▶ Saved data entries
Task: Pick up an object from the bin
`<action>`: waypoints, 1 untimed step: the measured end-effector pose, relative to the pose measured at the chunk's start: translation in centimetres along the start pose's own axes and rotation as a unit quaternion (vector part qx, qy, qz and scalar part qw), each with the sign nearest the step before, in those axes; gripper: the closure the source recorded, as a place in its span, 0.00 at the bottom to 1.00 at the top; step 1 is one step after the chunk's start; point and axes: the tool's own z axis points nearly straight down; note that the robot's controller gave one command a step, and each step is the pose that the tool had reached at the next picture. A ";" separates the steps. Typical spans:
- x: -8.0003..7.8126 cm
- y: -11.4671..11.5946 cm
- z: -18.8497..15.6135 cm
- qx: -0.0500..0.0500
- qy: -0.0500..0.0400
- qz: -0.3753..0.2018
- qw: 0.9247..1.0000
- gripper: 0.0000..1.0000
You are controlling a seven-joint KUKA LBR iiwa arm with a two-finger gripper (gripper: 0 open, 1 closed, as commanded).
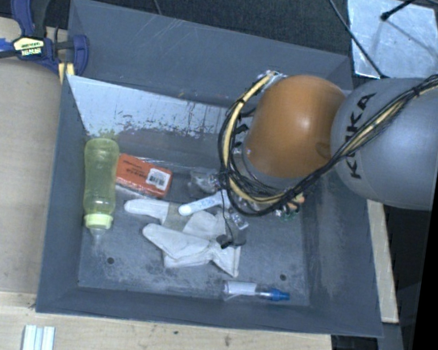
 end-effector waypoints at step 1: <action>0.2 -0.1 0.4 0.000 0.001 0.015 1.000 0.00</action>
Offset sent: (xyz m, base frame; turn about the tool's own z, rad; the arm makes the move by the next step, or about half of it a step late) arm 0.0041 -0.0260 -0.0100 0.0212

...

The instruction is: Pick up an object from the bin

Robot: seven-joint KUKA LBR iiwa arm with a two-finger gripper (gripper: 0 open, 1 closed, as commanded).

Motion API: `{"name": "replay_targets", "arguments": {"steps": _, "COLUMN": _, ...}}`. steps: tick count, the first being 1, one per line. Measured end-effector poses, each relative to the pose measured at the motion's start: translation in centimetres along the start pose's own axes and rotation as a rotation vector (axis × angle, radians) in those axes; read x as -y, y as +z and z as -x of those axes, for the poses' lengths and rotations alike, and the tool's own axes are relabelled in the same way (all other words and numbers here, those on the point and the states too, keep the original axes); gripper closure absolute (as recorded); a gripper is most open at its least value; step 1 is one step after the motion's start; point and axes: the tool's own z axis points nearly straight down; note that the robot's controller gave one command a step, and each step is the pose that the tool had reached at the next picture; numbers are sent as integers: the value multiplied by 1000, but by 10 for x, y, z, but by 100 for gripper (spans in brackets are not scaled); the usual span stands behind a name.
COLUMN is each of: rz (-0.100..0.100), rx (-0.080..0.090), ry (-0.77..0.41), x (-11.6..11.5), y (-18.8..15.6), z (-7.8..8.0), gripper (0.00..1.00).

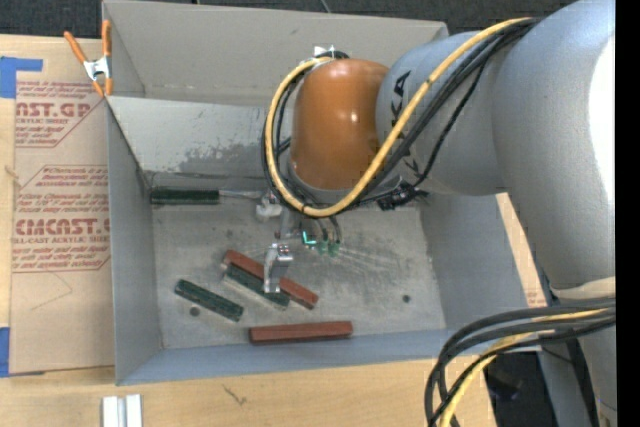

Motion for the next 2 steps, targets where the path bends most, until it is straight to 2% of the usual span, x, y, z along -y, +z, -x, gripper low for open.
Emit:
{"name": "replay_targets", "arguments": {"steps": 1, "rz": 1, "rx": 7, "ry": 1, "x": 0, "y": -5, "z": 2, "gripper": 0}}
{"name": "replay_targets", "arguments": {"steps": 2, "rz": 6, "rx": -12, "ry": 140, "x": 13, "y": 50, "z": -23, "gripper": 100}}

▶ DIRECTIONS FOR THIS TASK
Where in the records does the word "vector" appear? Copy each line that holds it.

▶ RESULT
`<action>`: waypoints, 1 untimed step: the measured end-effector pose, relative to the pose measured at the chunk's start: translation in centimetres along the start pose's own axes and rotation as a unit quaternion (vector part qx, qy, qz and scalar part qw), each with the sign nearest the step before, in those axes; gripper: the closure the source recorded, as a place in its span, 0.00 at the bottom to 1.00 at the top; step 1 is one step after the chunk's start; point and axes: the tool's own z axis points nearly straight down; note that the robot's controller gave one command a step, and each step is the pose that the tool had reached at the next picture. A ";" separates the steps. Typical spans:
Motion API: `{"name": "replay_targets", "arguments": {"steps": _, "COLUMN": _, ...}}`. steps: tick count, the first being 1, one per line. Measured end-effector poses, each relative to the pose measured at the motion's start: translation in centimetres along the start pose's own axes and rotation as a rotation vector (axis × angle, radians) in those axes; read x as -y, y as +z and z as -x of those axes, for the poses' lengths and rotations alike, and the tool's own axes are relabelled in the same way (all other words and numbers here, those on the point and the states too, keep the original axes); gripper closure absolute (as recorded); a gripper is most open at its least value; step 1 is one step after the motion's start; point and axes: the tool's own z axis points nearly straight down; note that the robot's controller gave one command a step, and each step is the pose that the tool had reached at the next picture; numbers are sent as integers: the value multiplied by 1000, but by 10 for x, y, z, but by 100 for gripper (spans in brackets are not scaled); the usual span stands behind a name.

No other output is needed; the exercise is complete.